**Exercise objective**
What you return must be every line below that includes the word "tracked".

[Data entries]
━━━━━━━━━━━━━━━━━━━━
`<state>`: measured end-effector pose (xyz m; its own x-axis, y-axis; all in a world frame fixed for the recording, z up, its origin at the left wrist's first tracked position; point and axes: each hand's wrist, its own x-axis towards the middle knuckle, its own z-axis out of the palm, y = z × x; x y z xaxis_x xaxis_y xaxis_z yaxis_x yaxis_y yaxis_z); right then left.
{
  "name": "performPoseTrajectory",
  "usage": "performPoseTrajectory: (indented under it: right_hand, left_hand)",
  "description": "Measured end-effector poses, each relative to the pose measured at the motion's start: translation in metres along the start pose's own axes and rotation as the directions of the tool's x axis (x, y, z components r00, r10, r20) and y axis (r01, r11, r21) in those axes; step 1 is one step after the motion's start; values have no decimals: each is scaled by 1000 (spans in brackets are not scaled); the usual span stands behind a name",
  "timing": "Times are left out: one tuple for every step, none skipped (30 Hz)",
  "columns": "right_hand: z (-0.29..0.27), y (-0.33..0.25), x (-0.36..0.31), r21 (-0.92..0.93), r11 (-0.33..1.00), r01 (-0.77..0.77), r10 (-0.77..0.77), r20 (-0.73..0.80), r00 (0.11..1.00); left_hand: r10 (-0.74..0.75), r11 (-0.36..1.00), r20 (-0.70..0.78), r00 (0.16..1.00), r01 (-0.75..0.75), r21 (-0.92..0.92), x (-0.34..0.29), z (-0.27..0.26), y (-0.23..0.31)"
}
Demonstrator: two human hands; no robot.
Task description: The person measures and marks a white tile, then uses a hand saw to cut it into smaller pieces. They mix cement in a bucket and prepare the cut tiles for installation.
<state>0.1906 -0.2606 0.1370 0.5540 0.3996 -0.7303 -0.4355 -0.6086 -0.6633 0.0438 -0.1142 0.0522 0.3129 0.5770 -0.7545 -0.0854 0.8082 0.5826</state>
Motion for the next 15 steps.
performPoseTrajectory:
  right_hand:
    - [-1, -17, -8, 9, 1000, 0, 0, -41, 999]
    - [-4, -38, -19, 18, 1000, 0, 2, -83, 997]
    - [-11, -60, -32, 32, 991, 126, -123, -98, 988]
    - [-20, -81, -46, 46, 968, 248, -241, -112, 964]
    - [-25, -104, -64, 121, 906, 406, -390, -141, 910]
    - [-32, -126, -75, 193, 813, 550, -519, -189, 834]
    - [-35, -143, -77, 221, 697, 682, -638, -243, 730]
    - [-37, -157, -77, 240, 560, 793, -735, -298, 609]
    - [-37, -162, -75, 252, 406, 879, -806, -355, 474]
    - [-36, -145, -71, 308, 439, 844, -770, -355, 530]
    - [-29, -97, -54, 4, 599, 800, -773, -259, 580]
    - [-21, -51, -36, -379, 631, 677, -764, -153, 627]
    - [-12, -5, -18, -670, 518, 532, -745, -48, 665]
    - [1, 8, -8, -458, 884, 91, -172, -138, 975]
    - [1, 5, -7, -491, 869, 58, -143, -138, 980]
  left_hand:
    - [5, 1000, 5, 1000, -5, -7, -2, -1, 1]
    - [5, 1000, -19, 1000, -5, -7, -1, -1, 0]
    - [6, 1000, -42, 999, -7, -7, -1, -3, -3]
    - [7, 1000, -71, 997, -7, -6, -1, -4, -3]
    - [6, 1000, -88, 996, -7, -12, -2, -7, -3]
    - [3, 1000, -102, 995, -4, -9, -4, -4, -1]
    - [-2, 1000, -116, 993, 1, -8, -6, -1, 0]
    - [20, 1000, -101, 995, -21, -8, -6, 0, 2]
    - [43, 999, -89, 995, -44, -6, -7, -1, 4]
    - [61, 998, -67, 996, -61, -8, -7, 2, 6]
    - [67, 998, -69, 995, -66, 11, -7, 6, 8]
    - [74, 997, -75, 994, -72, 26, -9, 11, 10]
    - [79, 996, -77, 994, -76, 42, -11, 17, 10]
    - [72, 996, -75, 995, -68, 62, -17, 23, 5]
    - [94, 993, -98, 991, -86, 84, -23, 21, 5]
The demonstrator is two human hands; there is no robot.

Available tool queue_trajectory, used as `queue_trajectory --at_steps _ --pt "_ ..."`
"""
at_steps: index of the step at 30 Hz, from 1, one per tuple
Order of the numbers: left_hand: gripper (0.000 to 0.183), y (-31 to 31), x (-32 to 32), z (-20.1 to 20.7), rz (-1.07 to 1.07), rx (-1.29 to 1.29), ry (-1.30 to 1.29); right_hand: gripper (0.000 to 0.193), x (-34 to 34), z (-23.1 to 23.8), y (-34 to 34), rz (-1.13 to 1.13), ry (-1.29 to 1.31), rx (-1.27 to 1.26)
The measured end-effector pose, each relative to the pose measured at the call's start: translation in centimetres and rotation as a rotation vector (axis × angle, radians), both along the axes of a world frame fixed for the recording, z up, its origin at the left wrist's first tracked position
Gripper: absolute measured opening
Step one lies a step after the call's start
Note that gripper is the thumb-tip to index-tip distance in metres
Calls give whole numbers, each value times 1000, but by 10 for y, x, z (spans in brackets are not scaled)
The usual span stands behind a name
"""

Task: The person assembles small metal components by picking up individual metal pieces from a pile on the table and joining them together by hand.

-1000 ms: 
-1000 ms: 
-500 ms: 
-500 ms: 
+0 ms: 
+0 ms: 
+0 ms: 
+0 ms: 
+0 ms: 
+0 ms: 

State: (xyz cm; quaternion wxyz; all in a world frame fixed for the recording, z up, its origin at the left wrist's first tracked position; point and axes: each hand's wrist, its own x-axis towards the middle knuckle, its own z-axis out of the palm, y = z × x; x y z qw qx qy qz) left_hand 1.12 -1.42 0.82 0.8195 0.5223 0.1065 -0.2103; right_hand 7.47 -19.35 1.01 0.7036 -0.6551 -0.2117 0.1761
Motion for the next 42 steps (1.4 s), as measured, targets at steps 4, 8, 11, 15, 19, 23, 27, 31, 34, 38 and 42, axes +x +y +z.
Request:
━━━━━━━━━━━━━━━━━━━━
**Problem solution**
`<state>`: measured end-effector pose (xyz m; its own x-axis, y-axis; all in a world frame fixed for the recording, z up, its origin at the left wrist's first tracked position; point and axes: each hand's wrist, its own x-axis towards the middle knuckle, its own z-axis out of the palm, y = z × x; x y z xaxis_x xaxis_y xaxis_z yaxis_x yaxis_y yaxis_z); right then left.
The measured end-effector pose, each relative to the pose measured at the call's start: translation in centimetres and rotation as a rotation vector (axis × angle, radians), both along the axes of a world frame fixed for the recording, z up, its origin at the left wrist's first tracked position
State: (xyz cm; quaternion wxyz; all in a world frame fixed for the recording, z up, its origin at the left wrist's first tracked position; point and axes: each hand's wrist, its own x-axis towards the middle knuckle, its own z-axis out of the palm, y = z × x; x y z qw qx qy qz) left_hand 1.12 -1.42 0.82 0.8195 0.5223 0.1065 -0.2103; right_hand 7.47 -19.35 1.01 0.7036 -0.6551 -0.2117 0.1761

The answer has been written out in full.